J'ai eu la surprise ce recevoir ce petit livre de Baricco aujourd'hui. Je ne connaissais ni ce monologue pour théatre au nom au peu bizarre "Novecento : Pianiste", ni même son auteur Alessandro Baricco. Intriguée, je l'ai pris en main et l'ai "dévoré" en une heure, fascinée, emportée par la magie du personnage et du verbe de l'auteur (je n'ose imaginer comme ça doit être beau en Italien ...).
J'ai aimé l'originalité de l'histoire : un pianiste, enfant trouvé, né sur un bateau et qui n'est jamais descendu à terre, a grandi et est devenu adulte sur ce paquebot et y a développé un merveilleux don de la musique. J'ai aimé le ton primesautier, vivant, utilisé par l'auteur : on voyage dans sa tête et même si tout n'est pas rose, si la gravité ou une ombre de tristesse ne sont jamais bien loin, si l'émotion est bien présente aussi, la narration reste légère, virevoltante, comme ces notes de musique qu'égrène Novecento. C'est un enchantement, auquel on se laisse volontiers prendre...
Le livre était accompagné d'une injonction : "Pense à mettre du piano en le lisant ... Chopin ou Nyman de préférence, je crois ...".
Je ne suis guère obéissante, mais j'ai suivi ce conseil (déjà parce que Chopin m'emporte toujours très loin pour diverses raisons ...)
Pour finir un petit passage :
(Le narrateur, un trompetiste de jazz, fraîchement arrivé sur le bateau, y vit sa première tempête. Pour lui prendre sa peur, Novecento l'emmène dans la salle de bal, ils enlèvent les cales du piano et s'installent tous les deux sur le tabouret du pianiste...)

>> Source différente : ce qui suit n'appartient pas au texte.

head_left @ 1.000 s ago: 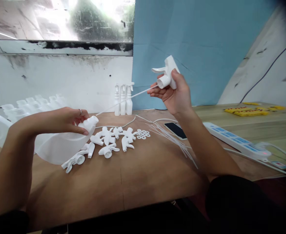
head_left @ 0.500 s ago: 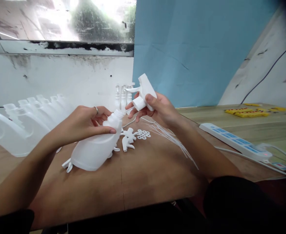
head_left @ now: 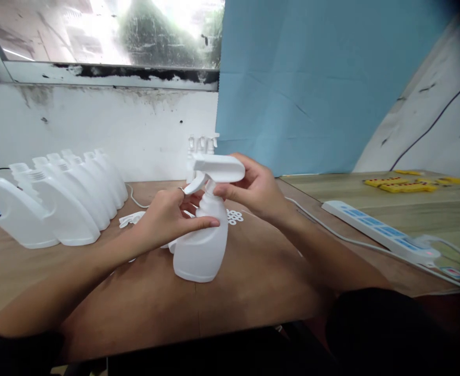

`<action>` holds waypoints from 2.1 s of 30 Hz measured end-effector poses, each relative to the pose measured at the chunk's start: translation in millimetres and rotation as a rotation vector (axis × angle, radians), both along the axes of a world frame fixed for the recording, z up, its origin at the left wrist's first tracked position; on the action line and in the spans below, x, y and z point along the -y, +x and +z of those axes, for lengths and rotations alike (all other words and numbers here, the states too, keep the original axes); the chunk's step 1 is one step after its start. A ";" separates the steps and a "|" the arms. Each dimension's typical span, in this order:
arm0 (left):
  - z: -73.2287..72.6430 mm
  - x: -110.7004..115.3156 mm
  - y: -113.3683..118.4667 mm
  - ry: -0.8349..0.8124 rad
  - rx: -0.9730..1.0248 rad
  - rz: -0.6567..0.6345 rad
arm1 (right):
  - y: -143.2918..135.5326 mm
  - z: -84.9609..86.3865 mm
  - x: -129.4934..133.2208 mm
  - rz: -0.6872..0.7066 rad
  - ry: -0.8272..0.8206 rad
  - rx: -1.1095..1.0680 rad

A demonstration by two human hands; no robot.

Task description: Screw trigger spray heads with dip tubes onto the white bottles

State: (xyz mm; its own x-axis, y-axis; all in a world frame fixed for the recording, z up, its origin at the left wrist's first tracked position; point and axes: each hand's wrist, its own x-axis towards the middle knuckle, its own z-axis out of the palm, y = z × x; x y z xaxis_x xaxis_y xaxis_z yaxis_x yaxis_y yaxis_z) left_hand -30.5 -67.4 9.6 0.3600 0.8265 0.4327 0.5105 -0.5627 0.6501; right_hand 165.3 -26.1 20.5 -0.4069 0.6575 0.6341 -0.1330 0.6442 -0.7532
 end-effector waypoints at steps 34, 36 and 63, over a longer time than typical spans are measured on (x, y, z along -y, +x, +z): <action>61.8 6.4 -34.7 0.179 0.088 -0.050 | -41.6 -45.0 3.5 0.449 -0.445 -0.200; 61.9 7.9 -32.5 0.174 0.094 -0.056 | -40.7 -43.1 2.9 0.409 -0.433 -0.190; 57.1 -2.2 -29.5 0.117 0.089 -0.172 | -38.4 -43.7 -4.0 0.582 -0.334 -0.210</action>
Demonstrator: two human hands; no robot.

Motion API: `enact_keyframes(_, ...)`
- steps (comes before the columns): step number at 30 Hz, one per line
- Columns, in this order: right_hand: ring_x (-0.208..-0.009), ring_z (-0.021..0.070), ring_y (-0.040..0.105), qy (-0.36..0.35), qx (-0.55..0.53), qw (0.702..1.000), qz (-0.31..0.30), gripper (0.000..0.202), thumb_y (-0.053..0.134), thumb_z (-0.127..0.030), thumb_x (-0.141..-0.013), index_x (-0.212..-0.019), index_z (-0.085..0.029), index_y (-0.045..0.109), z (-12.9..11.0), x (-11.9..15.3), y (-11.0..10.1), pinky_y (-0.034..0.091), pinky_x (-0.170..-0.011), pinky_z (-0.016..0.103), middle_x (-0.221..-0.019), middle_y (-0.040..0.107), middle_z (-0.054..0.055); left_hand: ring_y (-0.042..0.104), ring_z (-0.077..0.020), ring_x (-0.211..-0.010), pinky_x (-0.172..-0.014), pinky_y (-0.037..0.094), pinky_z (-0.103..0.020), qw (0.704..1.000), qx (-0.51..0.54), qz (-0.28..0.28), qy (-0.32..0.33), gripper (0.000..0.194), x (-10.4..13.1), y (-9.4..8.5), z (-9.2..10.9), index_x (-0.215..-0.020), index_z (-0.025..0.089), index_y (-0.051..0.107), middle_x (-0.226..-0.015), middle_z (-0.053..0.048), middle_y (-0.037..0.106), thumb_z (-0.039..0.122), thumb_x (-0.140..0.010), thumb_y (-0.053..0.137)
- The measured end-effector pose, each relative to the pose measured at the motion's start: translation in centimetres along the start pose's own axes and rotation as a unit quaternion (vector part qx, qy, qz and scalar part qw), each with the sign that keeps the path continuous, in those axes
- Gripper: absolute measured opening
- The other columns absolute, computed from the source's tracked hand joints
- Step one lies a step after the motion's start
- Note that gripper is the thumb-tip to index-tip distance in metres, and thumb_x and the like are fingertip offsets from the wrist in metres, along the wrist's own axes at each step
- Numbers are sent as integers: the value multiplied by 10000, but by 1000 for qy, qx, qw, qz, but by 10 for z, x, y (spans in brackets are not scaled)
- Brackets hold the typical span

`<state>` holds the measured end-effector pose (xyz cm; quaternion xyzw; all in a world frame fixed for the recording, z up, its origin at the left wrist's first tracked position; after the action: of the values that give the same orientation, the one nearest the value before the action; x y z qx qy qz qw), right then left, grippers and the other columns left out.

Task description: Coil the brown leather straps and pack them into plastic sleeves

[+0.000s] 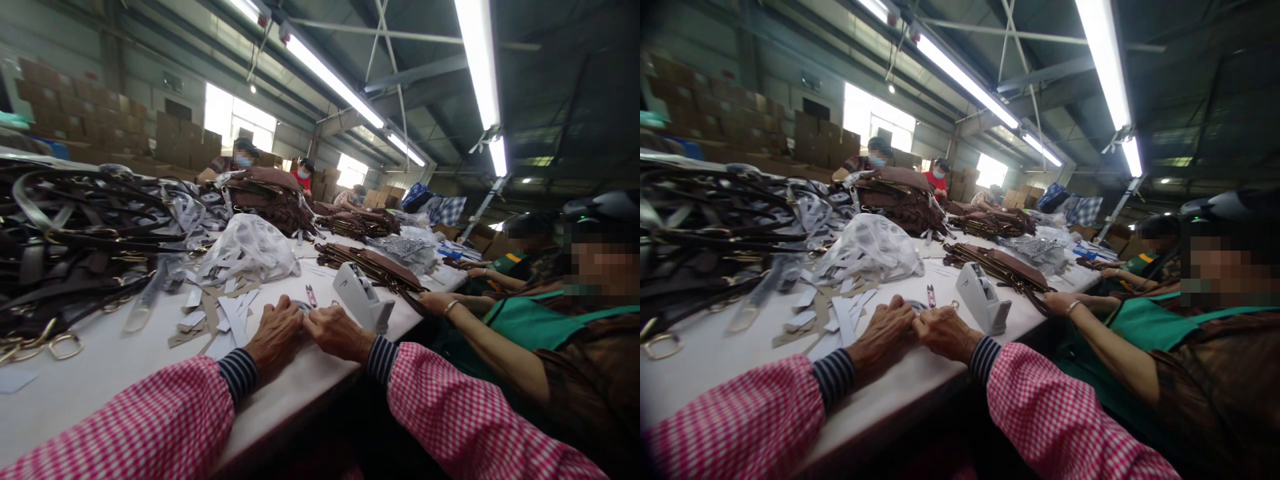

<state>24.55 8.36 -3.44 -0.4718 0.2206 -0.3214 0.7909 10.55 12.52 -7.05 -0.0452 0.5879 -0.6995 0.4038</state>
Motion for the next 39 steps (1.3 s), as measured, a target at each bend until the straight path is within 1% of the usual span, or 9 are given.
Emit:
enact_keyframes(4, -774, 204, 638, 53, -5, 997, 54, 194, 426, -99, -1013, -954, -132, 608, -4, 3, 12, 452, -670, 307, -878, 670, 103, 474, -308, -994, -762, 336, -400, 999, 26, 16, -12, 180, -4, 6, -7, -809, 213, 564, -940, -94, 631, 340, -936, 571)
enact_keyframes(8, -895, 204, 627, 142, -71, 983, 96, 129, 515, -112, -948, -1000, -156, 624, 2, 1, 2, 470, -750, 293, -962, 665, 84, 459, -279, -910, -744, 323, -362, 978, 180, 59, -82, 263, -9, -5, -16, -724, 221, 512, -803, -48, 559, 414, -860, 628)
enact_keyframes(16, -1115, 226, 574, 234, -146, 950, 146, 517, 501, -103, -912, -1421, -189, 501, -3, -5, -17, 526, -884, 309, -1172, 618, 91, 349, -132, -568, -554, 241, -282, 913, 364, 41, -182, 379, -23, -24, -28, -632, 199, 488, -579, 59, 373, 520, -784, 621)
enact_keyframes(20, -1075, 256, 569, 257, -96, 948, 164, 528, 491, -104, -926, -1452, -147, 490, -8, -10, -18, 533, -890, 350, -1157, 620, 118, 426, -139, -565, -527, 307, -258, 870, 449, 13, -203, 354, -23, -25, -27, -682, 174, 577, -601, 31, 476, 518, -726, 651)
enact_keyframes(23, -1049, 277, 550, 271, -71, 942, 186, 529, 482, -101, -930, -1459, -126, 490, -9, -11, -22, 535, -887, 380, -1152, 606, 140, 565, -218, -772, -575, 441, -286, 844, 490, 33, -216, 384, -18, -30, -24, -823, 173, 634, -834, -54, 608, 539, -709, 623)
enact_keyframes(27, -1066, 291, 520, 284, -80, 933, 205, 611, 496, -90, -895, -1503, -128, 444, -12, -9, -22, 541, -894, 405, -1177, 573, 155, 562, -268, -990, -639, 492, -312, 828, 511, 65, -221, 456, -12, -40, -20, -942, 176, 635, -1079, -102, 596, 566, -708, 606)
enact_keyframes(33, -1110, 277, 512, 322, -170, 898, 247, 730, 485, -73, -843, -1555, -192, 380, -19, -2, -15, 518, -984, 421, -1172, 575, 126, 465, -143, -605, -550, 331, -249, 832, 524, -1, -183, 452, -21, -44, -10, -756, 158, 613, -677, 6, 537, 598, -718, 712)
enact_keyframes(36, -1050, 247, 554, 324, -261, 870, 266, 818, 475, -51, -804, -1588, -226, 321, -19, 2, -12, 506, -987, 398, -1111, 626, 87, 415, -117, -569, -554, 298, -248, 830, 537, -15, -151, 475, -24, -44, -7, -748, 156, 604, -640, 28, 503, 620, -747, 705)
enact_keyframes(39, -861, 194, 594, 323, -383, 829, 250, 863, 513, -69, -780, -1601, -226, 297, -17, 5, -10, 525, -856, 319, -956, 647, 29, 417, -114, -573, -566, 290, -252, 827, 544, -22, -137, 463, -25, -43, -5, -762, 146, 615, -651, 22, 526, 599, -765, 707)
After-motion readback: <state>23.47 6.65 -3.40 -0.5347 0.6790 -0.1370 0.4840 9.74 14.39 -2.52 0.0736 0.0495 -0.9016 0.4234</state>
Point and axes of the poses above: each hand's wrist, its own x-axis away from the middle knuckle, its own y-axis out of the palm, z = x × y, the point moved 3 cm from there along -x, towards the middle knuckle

" A présent, personne n'est obligé de le croire, et pour être exact, je n'y croirias pas moi-même si on me le racontait, mais la vérité vraie c'est que ce piano commença à glisser, sur le parquet de la salle de bal, et nous derrière lui, avec Novecento qui jouait, sans détacher son regard des touches, il avait l'air ailleurs, et le piano suivait les vagues, il s'en allait d'un côté, revenait de l'autre, puis tournait sur lui-même, et filait droit sur les baies vitrées, puis, à un cheveu de la vitre, il s'arrêtait et recommençait à glisser doucement dans l'autre sens, je veux dire c'était comme si l'Océan le berçait et nous avec, moi, j'y comprenais rien et Novecento, lui, il jouait, il continuait à jouer, et c'était clair que ce piano, il se contentait pas de jouer dessus mais qu'il le conduisait, vous comprenez ?, avec les touches, avec les notes, je pas avec quoi, mais il le conduisait où il voulait, ce piano, c'était absurde mais n'empêche. Et pendant qu'on voltigeait entre les tables, en frôlant les lampadaires et les fauteuils, j'ai compris, à ce moment-là, que ce qu'on faisait, ce qu'on était en train de faire, c'était danser avec l'Océan, nous et lui, des danseurs fous, et parfaits, emportés dans une valse lente, sur le parquet doré de la nuit. Yes."